The workflow modification is relatively simple, you only need to modify the Redux node group:

FigureDescription
I added a ConditioningSetTimestepRange node, and then for better distinction, I named it Prompt Conditioning. Then connect it to the FluxGuidance node. And set start to 0, end to 0.1. This means that during the final generation process, the proportion of Text Prompt will reach 10%. If you want the Prompt weight to be higher, you can set the end value to be larger.

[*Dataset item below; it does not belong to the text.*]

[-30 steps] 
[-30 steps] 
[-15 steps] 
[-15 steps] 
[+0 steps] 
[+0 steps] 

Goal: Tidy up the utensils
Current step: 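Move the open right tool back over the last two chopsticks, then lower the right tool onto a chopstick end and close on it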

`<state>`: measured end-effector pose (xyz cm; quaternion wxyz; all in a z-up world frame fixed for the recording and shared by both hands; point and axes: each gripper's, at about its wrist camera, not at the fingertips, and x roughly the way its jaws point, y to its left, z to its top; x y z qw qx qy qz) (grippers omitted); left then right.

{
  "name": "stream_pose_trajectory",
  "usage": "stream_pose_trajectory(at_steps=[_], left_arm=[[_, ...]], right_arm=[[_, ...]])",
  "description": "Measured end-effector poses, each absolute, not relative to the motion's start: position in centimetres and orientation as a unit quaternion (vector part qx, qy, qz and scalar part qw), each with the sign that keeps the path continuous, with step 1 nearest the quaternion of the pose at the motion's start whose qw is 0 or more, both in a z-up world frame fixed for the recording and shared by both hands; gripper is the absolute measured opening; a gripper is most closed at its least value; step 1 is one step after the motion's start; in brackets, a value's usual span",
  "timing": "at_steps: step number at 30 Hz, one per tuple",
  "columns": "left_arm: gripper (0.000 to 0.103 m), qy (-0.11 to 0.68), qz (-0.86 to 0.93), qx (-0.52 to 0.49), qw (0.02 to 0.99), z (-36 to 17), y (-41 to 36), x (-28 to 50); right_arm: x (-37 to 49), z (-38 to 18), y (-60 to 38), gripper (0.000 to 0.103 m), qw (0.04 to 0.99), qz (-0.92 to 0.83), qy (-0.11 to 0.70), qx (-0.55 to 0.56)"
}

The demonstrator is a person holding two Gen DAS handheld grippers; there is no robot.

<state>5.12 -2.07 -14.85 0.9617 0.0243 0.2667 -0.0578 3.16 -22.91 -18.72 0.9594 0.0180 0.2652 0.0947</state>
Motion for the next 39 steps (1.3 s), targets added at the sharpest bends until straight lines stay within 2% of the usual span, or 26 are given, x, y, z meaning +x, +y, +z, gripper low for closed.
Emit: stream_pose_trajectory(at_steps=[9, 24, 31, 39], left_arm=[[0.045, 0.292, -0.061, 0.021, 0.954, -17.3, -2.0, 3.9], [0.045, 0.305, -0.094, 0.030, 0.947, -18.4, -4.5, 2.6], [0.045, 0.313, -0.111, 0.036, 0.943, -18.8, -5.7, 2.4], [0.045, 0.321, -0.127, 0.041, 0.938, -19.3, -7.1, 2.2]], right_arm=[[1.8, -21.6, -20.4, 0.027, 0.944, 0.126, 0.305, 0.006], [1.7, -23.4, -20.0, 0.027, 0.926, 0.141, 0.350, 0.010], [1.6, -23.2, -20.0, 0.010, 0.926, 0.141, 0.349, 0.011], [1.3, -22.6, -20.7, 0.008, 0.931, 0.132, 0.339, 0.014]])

Add another ConditioningSetTimestepRange node, and then for better distinction, I named it Image Conditioning. Then connect it to the Apply Style Model node. And set start to 0.1, end to 1. This means that during the final generation process, the proportion of Image Conditioning will reach 90%. Note that the start value here must be greater than the end value of Prompt Conditioning.
Add a Conditioning Combine node, then connect it to the Prompt Conditioning and Image Conditioning nodes. Note that Prompt Conditioning is the first input.
Then I filled in “running shoes” in the Text Prompt.
The generated image is mainly running shoes, but the style is still the Lego style of the input image.

Note that whether the final generated image meets your needs depends on how you allocate the proportions of Prompt Conditioning and Image Conditioning. You can adjust them according to your needs.